# [Work required]
Return, word for word, the lines of the listing below from the one with "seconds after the" through the one with "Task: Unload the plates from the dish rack", and no other lines.

# [Extracted data]
---*---

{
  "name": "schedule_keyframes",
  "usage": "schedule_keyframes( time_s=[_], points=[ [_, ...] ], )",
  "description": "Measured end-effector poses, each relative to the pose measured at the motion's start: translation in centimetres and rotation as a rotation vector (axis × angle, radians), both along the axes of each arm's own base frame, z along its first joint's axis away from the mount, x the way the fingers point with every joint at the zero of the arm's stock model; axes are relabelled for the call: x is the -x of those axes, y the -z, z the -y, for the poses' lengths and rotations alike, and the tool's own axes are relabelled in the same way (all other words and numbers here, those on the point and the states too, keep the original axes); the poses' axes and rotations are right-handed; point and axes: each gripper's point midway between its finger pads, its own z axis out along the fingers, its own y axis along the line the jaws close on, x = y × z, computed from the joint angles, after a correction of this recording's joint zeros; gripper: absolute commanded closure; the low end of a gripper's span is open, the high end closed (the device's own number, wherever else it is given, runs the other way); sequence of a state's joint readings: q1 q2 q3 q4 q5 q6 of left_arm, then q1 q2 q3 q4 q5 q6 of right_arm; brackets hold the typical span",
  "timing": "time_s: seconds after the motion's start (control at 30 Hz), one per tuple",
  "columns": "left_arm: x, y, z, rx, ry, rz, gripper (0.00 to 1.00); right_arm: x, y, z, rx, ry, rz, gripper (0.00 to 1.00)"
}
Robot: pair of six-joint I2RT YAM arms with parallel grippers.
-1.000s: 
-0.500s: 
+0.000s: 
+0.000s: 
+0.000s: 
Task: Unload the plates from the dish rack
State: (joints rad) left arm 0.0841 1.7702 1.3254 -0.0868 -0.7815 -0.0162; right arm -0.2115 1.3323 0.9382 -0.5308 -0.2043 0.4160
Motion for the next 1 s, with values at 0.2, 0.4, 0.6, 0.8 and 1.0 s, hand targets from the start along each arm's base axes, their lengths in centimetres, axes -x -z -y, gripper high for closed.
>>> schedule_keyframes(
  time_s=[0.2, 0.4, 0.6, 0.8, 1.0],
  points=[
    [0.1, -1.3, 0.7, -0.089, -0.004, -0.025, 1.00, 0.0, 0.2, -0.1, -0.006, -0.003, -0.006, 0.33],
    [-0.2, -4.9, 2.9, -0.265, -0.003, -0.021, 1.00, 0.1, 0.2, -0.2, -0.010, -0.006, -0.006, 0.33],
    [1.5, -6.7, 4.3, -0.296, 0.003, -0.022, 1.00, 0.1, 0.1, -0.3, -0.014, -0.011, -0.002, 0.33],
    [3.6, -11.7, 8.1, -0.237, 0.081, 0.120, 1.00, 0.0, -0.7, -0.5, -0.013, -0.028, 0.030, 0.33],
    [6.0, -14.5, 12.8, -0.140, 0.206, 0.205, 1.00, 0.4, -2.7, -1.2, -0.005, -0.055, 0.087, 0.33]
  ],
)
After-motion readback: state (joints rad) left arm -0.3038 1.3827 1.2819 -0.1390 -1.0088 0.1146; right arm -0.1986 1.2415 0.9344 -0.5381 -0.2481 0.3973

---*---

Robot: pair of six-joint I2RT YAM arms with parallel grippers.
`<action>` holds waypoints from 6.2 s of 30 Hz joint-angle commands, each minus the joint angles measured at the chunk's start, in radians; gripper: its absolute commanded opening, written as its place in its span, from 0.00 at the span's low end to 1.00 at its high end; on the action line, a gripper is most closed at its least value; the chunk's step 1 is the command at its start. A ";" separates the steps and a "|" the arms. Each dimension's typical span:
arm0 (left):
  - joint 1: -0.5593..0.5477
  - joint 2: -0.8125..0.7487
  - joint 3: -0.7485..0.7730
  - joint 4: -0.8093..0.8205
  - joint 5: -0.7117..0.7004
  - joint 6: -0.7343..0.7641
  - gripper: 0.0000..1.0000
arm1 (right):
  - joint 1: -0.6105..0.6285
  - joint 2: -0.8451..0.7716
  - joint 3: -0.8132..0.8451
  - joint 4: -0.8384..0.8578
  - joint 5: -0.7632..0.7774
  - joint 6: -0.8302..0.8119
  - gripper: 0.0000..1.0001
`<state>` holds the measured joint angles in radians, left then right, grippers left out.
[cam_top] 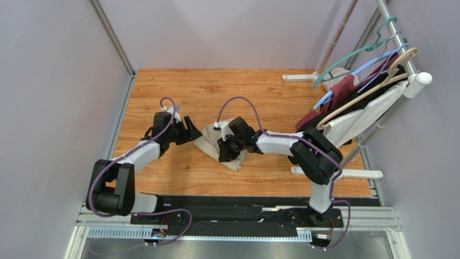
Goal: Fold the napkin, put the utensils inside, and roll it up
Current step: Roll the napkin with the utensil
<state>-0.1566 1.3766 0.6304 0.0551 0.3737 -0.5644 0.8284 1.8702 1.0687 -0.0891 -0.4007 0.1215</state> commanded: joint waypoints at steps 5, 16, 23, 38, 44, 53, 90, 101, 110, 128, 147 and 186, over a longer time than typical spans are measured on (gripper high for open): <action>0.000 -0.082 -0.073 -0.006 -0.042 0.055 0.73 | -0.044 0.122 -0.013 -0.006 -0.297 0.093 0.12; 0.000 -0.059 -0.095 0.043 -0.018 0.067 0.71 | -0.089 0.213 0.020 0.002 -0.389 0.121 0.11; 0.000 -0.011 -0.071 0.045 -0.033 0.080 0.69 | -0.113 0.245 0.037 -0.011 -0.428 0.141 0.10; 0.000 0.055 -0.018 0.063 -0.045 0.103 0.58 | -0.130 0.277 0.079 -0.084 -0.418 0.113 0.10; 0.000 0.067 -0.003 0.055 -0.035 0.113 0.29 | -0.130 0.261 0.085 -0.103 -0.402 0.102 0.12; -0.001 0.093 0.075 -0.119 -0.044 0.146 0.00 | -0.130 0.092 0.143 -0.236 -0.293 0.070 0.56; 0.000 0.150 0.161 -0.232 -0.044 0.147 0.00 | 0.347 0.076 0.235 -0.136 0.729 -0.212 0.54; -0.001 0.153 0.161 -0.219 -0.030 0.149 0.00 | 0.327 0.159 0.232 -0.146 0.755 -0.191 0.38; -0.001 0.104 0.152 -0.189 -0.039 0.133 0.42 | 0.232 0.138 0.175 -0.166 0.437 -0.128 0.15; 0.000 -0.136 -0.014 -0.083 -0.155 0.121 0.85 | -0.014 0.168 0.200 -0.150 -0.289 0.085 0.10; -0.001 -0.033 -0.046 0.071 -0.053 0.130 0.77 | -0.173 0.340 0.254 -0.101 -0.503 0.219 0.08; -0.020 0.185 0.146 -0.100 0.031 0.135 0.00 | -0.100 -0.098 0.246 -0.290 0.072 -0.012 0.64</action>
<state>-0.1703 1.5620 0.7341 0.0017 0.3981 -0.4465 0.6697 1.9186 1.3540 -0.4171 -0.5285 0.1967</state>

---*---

# [Output below]
  "timing": "time_s: seconds after the motion's start (control at 30 Hz), one per tuple",
  "columns": "left_arm: x, y, z, rx, ry, rz, gripper (0.00 to 1.00); right_arm: x, y, z, rx, ry, rz, gripper (0.00 to 1.00)"
}
Robot: pair of six-joint I2RT YAM arms with parallel grippers.
-1.000s: 
-0.500s: 
+0.000s: 
+0.000s: 
+0.000s: 
Task: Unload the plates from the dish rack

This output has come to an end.